César Hidalgo argues, “…in the long run, the income of countries is determined by the variety and sophistication of the products they make, rather than by the traded value of their exports.” In The Dynamics of Economic Complexity and the Product Space over a 42 year period, Hidalgo applies network science techniques to 42 years of trade data in order to better understand the impact of a country’s product space (e.g., oil, pears, chemical, cars) on future income growth and movement into new product markets.
Countries with comparative advantage in pears are more likely to also hold advantage in apples than chemical products, and Hidalgo’s research systematically explores the degree to which products are produced in tandem, allowing him to map the product space. Some products, such as vehicles and machinery, reside in the network core, while others, such as oil, raw materials, and agricultural products are located on the periphery throughout the 40-year period, suggesting that the capabilities required for these products do not lend themselves to the production of many other products.

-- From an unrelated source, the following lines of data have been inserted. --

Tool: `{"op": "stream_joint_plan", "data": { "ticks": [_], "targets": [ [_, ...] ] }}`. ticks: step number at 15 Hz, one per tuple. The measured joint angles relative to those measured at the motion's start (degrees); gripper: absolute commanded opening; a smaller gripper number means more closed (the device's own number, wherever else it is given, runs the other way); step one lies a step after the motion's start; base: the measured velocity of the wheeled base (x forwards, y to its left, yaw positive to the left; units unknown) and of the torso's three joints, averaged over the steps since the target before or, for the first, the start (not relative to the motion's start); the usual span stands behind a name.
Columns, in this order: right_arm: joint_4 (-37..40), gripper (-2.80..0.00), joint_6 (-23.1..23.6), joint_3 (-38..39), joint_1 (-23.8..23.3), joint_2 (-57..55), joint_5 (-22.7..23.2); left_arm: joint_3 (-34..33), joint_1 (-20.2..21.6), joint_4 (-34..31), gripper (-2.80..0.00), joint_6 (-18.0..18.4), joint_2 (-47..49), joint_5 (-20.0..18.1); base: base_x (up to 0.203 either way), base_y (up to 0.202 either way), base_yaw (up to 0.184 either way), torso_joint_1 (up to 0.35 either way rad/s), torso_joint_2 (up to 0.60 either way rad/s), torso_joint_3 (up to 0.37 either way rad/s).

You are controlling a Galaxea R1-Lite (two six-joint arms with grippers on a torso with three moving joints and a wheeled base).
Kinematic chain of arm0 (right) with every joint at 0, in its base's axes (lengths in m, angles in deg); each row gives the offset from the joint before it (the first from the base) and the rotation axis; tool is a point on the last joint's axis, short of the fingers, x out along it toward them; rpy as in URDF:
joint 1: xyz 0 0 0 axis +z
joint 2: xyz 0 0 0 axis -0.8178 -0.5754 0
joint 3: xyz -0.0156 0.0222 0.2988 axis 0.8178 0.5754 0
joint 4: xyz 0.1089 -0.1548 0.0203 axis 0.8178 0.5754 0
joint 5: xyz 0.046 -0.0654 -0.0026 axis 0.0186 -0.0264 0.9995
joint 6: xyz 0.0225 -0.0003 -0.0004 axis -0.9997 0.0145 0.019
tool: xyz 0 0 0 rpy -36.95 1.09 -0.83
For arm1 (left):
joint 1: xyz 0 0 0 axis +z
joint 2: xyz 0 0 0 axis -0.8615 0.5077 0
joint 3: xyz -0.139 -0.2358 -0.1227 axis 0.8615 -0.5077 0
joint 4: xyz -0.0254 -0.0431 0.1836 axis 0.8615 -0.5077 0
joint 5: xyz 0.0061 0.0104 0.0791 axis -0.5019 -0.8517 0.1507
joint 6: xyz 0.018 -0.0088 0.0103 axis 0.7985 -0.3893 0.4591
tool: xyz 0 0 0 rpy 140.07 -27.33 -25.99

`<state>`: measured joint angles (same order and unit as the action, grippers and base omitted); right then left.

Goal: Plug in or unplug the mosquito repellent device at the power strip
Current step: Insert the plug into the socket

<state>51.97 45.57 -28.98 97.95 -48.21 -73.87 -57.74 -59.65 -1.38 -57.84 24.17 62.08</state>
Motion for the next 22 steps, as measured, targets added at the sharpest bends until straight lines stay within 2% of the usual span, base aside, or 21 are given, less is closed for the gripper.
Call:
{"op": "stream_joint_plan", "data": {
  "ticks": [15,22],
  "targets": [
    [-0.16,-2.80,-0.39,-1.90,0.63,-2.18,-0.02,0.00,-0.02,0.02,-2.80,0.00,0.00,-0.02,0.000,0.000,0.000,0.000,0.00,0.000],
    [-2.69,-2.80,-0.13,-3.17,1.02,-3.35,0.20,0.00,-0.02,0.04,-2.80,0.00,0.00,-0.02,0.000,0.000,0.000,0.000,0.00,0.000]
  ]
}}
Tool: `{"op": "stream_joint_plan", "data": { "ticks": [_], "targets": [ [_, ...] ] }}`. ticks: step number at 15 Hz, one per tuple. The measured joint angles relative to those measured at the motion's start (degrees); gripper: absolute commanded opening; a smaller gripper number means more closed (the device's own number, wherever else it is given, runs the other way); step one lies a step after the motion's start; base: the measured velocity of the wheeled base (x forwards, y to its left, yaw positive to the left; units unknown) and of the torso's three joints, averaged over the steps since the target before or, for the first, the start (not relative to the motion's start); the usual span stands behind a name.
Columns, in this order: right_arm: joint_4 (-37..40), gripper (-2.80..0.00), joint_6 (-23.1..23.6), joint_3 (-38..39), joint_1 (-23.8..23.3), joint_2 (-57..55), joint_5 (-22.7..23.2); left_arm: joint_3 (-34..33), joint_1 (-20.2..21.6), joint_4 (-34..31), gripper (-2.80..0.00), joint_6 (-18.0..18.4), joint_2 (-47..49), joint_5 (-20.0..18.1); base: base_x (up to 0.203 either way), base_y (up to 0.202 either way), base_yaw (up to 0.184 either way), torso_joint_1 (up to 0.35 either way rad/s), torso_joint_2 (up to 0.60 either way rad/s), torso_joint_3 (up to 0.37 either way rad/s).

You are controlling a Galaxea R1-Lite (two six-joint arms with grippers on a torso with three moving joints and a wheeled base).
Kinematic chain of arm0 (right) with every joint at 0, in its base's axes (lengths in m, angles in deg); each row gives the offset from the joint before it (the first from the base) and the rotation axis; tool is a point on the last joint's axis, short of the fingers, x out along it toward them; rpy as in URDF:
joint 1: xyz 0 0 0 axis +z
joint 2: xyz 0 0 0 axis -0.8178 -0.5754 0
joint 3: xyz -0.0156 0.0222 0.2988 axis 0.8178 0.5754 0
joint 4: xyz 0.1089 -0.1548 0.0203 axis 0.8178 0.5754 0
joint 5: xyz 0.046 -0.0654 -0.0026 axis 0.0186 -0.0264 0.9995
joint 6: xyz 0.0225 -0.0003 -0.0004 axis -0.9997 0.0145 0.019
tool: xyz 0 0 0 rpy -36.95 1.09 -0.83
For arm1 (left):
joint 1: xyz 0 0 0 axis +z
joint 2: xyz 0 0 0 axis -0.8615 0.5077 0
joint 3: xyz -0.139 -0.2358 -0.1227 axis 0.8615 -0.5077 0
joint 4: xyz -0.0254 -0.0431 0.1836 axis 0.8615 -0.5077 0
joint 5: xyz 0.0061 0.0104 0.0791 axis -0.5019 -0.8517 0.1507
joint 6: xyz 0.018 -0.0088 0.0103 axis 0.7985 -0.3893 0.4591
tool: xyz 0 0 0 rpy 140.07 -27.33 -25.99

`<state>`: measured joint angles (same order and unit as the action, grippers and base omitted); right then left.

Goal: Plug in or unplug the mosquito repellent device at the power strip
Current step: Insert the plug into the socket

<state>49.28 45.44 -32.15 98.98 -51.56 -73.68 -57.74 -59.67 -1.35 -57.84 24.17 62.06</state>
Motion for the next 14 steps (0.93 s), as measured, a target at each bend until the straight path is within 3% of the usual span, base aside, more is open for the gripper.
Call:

Hidalgo argues that his product space mapping is a useful tool for the policymaker or entrepreneur, as it communicates which products are likely appropriate matches for a country’s production capabilities given a country’s product mix, as well as estimates the impact of various types of production on greater economic development (e.g., the capabilities developed through oil production won’t do much good outside of oil production).
Hidalgo also provides a more nuanced analysis of recent economic growth. In the 40-year period, Indonesia, Brazil, Turkey, Thailand, Malaysia, China, Korea, and Singapore most significantly expanded their economies. Brazil, Indonesia, and Turkey transformed their economies by expanding their at-first primitive product capabilities. China, Korea and Singapore already had relatively complex economies (judging by Hidalgo’s capability analysis), and their growth can be interpreted as the realization of latent economic potential due to improved governance and incentives. As Hidalgo notes, this distinction is significant for economic policy: it can be inferred that governance/incentive reforms will disproportionately catalyze complex economies with latent income potential like China, while quite possibly having little to no impact in countries with primitive product capabilities.
Brazil, Indonesia and Turkey may provide historical examples of economic development that are more useful to low-income countries without the latent economic potential of post-Mao China. While the importance of governance and incentive structures is widely accepted, the arguably more difficult challenge is to help countries like 1960 Brazil, Indonesia, and Turkey develop new and fruitful production capabilities when social returns dwarf the immediate private returns.
Like Dani Rodrik, Hidalgo advocates for more active industrial policy, “Like chaperones in cell biology, these [government] agencies would help catalyze the private sector’s own self-discovery process by helping to identify and develop capabilities that are necessary to move businesses into increasingly more sophisticated products.”
Whether or not an active industrial policy is sensical depends on whether governments have a comparative advantage (compared to private sector entrepreneurs) in discovering a poor country’s comparative advantage. I think the answer is context-specific, and I’ll leave that for another time.